__Task goal__
Using the data below, copy each line that includes the word "rule".

Data entries:
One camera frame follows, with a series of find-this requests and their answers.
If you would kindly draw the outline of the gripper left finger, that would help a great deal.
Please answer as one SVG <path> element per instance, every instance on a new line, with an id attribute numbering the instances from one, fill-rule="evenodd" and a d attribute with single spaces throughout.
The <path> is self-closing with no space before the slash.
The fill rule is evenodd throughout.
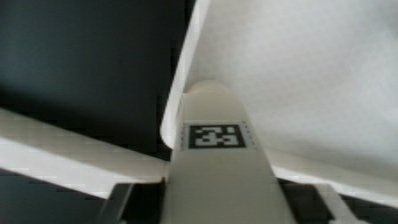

__Written solution__
Please answer as one SVG <path> element per instance, every instance on a new line, with an id attribute numbering the instances from one, fill-rule="evenodd" and a d attribute with single spaces throughout.
The fill rule is evenodd throughout.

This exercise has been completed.